Simply create (N)grams: N ~ Bi | Tri ...

PyPI PyPI - Python Version PyPI - License HitCount

Welcome to bigrams, a Python project that provides a non-intrusive way to connect tokenized sentences in (N)grams. This tool is designed to work with tokenized sentences, and it is focused on a single task: providing an efficient way to merge tokens from a list of tokenized sentences.

It's non-intrusive as it leaves tokenisation, stopwords removal and other text preprocessing out of its flow.


Source Code: https://github.com/proteusiq/bigrams

PyPI: https://pypi.org/project/bigrams/


Installation

pip install -U bigrams

Usage

To use bigrams, import it into your Python script, and use scikit-learn-ish API to transform your tokens.

from bigrams import Grams

# expects tokenised sentences
in_sentences = [["this", "is", "new", "york", "baby", "again!"],
              ["new", "york", "and", "baby", "again!"],
            ]
g = Grams(window_size=2, threshold=2)

out_sentences = g.fit_transform(in_sentences)
print(out_sentences)
# [["this", "is", "new_york", "baby_again!"],
#   ["new_york", "and", "baby_again!"],
#  ]

Development

  • Clone this repository
  • Requirements:
  • Poetry
  • Python 3.7+
  • Create a virtual environment and install the dependencies
poetry install
  • Activate the virtual environment
poetry shell

Testing

pytest

Pre-commit

Pre-commit hooks run all the auto-formatters (e.g. black, isort), linters (e.g. mypy, flake8), and other quality checks to make sure the changeset is in good shape before a commit/push happens.

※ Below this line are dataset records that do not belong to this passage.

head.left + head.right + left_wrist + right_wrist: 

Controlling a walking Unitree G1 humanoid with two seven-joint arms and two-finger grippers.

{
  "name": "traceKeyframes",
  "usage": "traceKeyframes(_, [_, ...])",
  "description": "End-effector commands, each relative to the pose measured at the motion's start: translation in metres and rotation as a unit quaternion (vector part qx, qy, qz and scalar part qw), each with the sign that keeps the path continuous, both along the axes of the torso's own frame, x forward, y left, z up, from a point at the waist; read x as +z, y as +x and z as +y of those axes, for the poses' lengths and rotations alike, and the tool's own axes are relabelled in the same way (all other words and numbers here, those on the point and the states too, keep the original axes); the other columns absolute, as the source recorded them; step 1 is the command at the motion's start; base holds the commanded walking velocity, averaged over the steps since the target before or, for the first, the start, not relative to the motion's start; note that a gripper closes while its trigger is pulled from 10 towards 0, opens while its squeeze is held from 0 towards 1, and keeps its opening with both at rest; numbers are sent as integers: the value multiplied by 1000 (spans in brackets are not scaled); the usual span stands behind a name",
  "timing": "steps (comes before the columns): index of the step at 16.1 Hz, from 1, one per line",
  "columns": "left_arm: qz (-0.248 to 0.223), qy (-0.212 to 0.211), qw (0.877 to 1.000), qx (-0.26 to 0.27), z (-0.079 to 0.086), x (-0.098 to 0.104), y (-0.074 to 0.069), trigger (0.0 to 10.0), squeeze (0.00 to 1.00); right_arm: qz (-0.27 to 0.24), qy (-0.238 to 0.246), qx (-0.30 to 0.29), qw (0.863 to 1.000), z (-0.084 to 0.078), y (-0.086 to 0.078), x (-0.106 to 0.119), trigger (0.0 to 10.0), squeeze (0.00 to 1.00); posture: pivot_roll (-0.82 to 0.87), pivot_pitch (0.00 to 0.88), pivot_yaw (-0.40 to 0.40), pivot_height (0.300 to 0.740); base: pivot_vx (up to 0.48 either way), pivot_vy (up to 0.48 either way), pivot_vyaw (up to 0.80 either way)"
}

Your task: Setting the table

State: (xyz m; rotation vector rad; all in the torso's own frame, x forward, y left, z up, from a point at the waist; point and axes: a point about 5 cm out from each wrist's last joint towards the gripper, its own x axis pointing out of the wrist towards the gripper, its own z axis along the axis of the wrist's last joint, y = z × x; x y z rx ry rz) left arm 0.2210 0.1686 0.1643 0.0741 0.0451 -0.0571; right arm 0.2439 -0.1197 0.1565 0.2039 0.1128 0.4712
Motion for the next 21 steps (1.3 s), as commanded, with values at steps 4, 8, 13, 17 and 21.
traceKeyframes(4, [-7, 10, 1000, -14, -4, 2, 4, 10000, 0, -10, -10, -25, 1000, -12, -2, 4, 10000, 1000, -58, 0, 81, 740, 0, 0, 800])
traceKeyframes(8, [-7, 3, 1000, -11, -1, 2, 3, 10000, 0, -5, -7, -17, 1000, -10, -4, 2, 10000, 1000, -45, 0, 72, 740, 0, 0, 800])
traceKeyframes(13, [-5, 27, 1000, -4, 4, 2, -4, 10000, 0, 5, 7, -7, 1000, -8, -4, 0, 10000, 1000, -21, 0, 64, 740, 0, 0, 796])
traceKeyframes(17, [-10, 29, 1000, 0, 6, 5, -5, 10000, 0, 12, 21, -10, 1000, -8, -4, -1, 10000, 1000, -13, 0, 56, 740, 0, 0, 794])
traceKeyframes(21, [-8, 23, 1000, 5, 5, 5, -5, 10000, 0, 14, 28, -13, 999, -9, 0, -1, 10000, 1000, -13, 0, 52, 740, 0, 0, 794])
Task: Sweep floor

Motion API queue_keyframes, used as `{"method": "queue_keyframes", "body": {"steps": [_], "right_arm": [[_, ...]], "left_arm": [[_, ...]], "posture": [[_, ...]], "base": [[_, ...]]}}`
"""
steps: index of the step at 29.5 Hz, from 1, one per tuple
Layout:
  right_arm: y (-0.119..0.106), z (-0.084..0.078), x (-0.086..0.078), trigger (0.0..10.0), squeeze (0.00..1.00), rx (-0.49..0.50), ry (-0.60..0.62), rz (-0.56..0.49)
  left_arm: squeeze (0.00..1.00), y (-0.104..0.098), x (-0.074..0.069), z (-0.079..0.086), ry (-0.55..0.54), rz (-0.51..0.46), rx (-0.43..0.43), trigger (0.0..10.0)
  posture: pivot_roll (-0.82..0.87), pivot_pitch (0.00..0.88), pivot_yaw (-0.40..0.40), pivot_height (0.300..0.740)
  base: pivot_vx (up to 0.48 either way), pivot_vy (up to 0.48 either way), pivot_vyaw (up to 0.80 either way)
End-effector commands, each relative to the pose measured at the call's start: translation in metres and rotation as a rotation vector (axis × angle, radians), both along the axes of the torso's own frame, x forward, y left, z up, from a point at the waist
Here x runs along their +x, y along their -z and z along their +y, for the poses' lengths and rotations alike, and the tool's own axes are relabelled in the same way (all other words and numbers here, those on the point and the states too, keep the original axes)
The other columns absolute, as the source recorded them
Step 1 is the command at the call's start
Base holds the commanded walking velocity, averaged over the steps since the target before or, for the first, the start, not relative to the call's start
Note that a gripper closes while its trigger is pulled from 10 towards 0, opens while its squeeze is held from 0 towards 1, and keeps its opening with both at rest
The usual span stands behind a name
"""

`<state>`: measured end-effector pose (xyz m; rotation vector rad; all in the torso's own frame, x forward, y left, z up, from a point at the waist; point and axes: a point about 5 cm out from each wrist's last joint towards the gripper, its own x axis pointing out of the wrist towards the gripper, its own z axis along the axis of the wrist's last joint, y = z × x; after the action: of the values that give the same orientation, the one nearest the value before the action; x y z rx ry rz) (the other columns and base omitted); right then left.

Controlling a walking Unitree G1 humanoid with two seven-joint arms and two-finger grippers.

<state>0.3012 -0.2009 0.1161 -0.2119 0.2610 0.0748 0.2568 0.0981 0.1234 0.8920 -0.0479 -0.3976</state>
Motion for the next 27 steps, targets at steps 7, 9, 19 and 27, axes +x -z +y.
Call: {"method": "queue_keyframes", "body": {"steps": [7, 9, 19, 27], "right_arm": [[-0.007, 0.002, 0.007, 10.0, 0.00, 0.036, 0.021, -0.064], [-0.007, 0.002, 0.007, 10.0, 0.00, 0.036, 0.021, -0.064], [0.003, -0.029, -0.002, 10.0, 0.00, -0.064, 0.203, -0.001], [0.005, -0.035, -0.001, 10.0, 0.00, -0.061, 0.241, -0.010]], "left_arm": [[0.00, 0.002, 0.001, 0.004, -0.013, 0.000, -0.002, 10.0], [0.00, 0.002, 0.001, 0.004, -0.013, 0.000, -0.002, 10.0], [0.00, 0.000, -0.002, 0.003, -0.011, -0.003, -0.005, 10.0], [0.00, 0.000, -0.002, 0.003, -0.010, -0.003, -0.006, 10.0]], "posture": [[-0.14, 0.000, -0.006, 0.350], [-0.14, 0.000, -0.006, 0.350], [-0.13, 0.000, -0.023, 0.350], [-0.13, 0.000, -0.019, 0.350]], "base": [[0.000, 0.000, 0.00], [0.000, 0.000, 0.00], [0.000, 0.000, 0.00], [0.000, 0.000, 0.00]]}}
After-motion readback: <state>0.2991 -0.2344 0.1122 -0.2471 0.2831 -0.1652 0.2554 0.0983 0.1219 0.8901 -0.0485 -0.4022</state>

You can install the hooks with (runs for each commit):

pre-commit install

Or if you want them to run only for each push:

pre-commit install -t pre-push

Or if you want e.g. want to run all checks manually for all files:

pre-commit run --all-files

Contributing are welcome

ToDo:

  • [ ] Create Scikit-learn compatible transformer
  • [ ] ~~create a save & load function~~
  • [ ] compare it with gensim Phrases
  • [ ] write replacer in Rust - PyO3